À titre transitoire, il est précisé que les salariés bénéficiant déjà, lors de l'entrée en vigueur de la nouvelle rédaction du présent article, d'une majoration de leur salaire au titre de l'expérience acquise ou de l'ancienneté, ne pourront subir une réduction du taux de la majoration qui leur est applicable.

Dès lors, à compter de l'entrée en vigueur de cet avenant, le salaire minimum de base (3) hors “ compléments ”, est augmenté de :
– 4 % après 3 ans d'ancienneté dans l'entreprise ;
– 7 % (incluant les 4 % ci-dessus) entre 6 ans et 8 ans d'ancienneté dans l'entreprise ;
– 11 % (incluant les 7 % ci-dessus) entre 9 ans et 11 ans d'ancienneté dans l'entreprise ;
– 15 % (incluant les 11 % ci-dessus) après 12 ans d'ancienneté dans l'entreprise.

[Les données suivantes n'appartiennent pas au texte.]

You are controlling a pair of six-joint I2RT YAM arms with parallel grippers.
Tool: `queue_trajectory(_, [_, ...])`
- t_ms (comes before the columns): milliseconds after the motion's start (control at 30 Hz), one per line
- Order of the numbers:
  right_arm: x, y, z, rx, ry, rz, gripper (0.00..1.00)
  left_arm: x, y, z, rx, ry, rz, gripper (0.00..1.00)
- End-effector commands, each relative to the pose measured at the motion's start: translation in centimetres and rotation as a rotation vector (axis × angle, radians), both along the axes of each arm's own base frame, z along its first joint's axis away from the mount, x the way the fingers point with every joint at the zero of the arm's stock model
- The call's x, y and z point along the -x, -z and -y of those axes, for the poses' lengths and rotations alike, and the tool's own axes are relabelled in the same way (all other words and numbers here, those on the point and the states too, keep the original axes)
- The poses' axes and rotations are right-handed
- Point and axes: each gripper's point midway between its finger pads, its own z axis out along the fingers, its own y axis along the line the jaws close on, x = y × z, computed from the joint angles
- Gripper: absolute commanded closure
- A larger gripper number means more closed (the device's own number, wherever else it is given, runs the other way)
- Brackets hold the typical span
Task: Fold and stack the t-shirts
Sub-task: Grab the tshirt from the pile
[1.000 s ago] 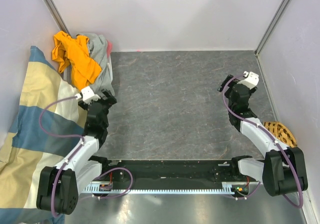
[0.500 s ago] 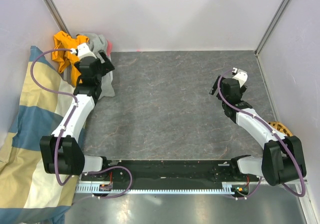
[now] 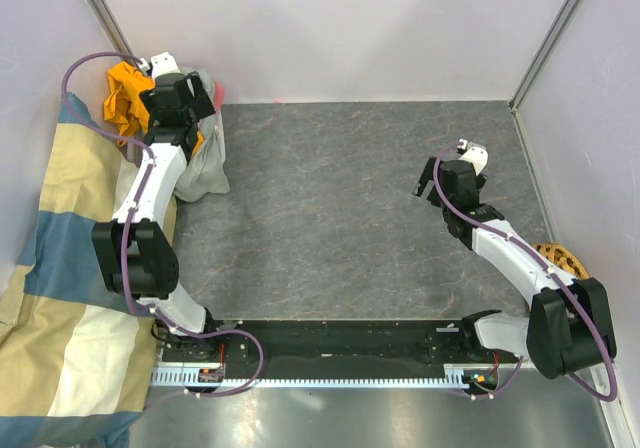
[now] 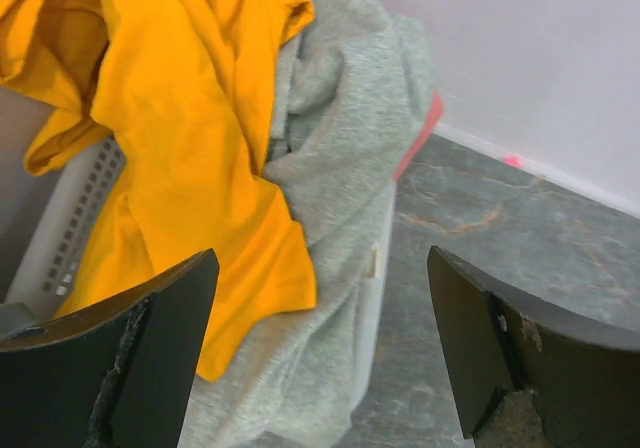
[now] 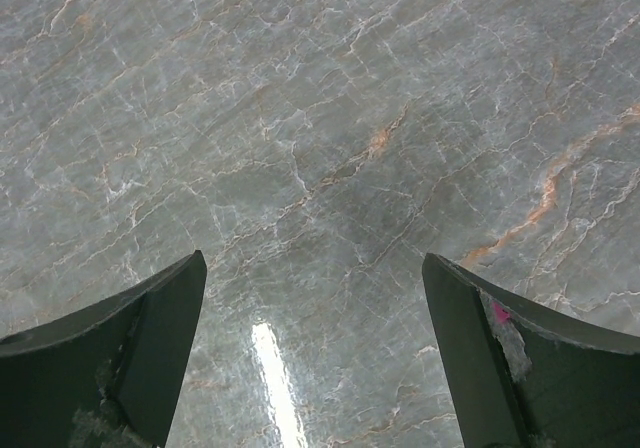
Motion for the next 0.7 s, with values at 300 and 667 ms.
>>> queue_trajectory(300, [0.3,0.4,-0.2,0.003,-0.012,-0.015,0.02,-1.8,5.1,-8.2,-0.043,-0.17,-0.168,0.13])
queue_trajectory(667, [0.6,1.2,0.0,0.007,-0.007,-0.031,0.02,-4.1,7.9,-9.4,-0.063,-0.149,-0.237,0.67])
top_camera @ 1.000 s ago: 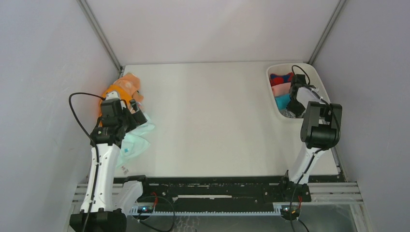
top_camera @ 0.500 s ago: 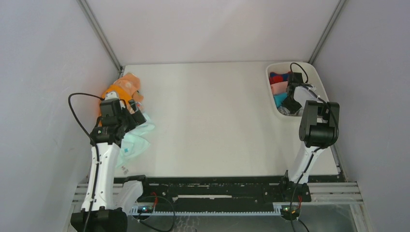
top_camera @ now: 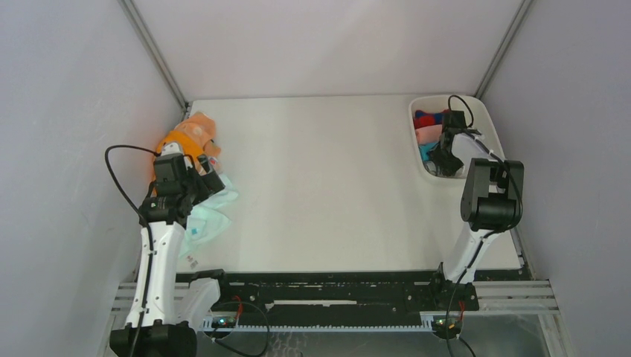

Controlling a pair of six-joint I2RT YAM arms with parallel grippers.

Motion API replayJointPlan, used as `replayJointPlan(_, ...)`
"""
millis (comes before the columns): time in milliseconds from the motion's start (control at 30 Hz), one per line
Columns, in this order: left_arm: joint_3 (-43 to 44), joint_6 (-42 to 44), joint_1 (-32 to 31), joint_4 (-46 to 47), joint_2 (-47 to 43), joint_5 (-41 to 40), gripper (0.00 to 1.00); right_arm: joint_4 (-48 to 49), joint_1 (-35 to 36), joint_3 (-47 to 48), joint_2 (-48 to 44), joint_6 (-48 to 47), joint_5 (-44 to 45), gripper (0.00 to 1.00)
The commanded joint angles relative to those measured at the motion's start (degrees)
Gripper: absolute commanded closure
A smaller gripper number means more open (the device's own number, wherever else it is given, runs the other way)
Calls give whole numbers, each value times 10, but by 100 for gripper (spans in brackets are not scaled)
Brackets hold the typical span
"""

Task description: Roll the towels

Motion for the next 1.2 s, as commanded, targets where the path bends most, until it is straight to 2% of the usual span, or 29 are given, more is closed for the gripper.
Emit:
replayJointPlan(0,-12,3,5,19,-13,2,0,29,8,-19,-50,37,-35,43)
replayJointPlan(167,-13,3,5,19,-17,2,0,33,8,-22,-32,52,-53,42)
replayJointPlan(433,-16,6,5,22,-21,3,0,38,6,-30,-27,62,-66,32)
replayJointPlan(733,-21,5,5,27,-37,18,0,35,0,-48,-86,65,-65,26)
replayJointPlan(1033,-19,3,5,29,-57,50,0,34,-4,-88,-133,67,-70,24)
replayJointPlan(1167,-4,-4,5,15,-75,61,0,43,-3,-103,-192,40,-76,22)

L'application de cette majoration ne saurait avoir d'effet rétroactif ni se cumuler avec les majorations applicables avant l'entrée en vigueur de l'avenant portant révision du titre IV. »

2.32.   Chapitre VII « Santé, prévoyance »

Les termes « et ce à compter du 1er janvier 2016 » sont supprimés de l'article unique du chapitre VII.

(1) A l'article 2.9, les termes « (festival, phase de développement et/ ou accompagnement d'un tournage, manifestation nationale et/ ou internationale, clôture des comptes …) » sont exclus de l'extension, dans la mesure où certaines des activités listées en exemple ne remplissent pas les critères permettant à un employeur de déroger au repos dominical, conformément à l'article L. 3132-12 du code du travail, et que par ailleurs, cette liste semble limiter les cas de recours au travail du dimanche.
(Arrêté du 16 juillet 2025 - art. 1)

(2) L'alinéa 7 de l'article 2.25 est étendu sous réserve du respect des dispositions du 3° de l'article L. 3123-7 du code du travail relatif au remplacement d'un salarié absent.
(Arrêté du 16 juillet 2025 - art. 1)

(3) Correspondant au niveau de qualification du salarié.